I am reading a book and saw the following equation: $$ P(X|\theta) = \sum_{z}P(X|z,\theta)P(z|\theta)$$ I know that that it is: $$ P(X) = \sum_{z}P(X|z)P(z)$$ But I don't know how the above equation with conditional probability and three variables is true. Could some show how we get from the left side to the right side?
2 Answers
One way to think, and I think it is the easier way, is to imagine that we can add any number of RVs to the given side of the probability formulas, i.e. we'd also have $$P(X|\theta_1,\theta_2)=\sum_z P(X|z,\theta_1,\theta_2)P(z|\theta_1,\theta_2)$$
Or, you can multiply both sides of the above equation with $P(\theta)$ and have $$P(X,\theta)=\sum_z P(X|z,\theta)P(z,\theta)=\sum_z P(X,z,\theta)$$ which is actually the marginalization.

- 49,700
- 3
- 39
- 75
As noted here,
any rule, theorem, or formula that you have learned about probabilities is also applicable if everything is assumed to be conditioned on the occurrence of some event.
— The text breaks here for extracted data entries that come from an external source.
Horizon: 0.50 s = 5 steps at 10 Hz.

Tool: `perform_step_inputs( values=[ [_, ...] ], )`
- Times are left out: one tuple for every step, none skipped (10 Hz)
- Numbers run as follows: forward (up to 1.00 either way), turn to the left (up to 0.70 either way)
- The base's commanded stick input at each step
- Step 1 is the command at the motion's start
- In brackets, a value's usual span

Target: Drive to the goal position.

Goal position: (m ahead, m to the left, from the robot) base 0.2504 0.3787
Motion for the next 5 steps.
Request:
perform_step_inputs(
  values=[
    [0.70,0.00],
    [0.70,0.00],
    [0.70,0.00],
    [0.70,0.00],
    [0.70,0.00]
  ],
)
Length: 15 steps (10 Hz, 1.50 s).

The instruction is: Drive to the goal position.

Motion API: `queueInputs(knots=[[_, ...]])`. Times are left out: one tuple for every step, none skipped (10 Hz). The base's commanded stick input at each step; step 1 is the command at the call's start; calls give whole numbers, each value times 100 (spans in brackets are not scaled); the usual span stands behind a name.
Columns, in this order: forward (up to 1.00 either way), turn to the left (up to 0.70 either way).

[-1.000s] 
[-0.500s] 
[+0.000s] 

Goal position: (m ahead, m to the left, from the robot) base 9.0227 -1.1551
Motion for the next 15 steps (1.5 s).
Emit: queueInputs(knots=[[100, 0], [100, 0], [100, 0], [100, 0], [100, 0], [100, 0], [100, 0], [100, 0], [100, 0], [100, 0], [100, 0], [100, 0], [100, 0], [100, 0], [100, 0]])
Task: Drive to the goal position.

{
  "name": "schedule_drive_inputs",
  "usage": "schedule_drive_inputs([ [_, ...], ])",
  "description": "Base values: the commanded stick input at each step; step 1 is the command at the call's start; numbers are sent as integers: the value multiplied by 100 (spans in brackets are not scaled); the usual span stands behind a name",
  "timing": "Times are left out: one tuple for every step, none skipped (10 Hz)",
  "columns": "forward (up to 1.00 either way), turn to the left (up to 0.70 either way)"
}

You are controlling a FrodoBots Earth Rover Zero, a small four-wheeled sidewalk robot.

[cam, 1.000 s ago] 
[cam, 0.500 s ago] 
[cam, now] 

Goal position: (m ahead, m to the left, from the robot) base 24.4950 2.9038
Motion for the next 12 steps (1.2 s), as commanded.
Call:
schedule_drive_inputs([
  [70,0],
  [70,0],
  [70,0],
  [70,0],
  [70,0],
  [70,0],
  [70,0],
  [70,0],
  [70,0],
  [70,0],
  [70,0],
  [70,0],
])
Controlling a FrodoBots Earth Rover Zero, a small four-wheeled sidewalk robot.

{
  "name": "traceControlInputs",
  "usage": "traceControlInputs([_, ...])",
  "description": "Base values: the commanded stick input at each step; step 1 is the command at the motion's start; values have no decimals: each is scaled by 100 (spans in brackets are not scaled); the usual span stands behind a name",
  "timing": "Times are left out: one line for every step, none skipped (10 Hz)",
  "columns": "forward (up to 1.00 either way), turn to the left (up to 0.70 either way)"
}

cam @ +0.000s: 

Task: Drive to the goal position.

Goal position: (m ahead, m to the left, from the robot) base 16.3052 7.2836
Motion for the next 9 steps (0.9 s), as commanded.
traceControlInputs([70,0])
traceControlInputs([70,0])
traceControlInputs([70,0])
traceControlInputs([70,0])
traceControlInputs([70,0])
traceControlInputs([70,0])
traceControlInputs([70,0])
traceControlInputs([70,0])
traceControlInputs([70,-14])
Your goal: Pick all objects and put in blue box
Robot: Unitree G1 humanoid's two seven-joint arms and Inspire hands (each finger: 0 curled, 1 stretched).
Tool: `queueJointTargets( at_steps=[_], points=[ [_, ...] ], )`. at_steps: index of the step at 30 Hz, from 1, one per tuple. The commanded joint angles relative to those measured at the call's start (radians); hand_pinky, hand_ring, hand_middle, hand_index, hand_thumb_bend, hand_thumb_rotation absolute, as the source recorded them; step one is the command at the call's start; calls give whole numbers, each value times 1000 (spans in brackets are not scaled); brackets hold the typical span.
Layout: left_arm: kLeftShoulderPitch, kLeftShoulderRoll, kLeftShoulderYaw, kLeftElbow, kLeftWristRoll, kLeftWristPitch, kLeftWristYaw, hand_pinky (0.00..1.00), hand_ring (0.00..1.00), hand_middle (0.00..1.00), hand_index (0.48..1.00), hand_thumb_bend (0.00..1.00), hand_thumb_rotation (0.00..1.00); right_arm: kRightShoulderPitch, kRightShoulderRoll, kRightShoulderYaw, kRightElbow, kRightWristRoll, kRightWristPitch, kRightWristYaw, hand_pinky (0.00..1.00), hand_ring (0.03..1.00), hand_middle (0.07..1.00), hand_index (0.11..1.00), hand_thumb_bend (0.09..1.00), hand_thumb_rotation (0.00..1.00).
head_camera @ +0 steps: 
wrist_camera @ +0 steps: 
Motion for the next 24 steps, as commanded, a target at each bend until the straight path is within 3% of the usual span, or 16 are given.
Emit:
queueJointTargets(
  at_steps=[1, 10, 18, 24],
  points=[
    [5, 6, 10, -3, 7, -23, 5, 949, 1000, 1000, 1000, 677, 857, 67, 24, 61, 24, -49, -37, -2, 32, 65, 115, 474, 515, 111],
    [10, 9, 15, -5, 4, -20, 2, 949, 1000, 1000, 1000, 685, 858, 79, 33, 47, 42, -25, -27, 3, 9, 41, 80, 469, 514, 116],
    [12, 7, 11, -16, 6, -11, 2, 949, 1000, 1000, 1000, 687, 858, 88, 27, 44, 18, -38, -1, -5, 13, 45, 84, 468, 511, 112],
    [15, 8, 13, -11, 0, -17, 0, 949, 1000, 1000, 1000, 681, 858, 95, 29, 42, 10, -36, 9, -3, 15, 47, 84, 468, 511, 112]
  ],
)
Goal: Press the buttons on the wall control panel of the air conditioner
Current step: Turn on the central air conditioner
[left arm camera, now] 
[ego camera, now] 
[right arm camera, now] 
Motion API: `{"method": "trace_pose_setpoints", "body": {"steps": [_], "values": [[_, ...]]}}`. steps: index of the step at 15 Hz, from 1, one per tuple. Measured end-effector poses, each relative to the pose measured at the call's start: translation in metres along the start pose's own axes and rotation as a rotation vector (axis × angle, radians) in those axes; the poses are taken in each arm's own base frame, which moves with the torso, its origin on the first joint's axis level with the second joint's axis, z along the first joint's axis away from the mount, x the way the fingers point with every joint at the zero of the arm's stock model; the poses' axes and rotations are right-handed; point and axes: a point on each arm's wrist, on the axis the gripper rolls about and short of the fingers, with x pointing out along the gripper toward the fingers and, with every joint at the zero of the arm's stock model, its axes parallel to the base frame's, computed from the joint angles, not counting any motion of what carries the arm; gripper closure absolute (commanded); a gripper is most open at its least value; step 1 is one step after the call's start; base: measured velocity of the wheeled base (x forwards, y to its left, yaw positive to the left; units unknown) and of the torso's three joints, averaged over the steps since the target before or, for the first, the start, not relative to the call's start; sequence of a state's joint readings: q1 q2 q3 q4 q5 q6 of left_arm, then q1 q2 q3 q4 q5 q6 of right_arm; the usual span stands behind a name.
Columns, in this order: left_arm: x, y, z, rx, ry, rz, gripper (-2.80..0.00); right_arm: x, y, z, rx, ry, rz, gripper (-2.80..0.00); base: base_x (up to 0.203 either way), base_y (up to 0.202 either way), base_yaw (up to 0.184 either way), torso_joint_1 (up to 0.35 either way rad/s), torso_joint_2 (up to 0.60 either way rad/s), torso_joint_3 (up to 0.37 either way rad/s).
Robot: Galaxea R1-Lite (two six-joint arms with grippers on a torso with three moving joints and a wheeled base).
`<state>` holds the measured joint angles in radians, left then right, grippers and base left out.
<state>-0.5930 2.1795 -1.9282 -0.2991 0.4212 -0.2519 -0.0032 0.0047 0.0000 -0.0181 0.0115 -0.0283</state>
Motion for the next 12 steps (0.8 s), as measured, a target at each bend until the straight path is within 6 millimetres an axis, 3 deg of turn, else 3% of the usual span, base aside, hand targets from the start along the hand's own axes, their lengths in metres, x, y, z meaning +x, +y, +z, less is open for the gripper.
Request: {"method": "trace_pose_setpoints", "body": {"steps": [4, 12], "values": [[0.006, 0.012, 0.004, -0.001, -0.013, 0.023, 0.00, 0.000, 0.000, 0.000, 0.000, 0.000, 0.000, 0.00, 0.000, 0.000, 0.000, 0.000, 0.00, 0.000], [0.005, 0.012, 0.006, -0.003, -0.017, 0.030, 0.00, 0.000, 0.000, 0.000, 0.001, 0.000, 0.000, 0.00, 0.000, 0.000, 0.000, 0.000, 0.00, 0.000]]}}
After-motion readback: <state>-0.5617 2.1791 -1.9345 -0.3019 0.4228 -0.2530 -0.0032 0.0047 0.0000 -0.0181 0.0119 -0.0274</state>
For example, knowing that $$P(B^c) = 1-P(B)$$ allows us to immediately conclude that $$P(B^c\mid A) = 1 - P(B\mid A)$$ is a valid result without going through writing out the formal definitions and completing a proof of the result.
So, apply this notion to what you know, viz., $$ P(X) = \sum_{z}P(X\mid z)P(z)$$ to get $$ P(X\mid\theta) = \sum_{z}P(X\mid z,\theta)P(z\mid\theta).$$ All you are doing is conditioning everything on the new variable or event $\theta$.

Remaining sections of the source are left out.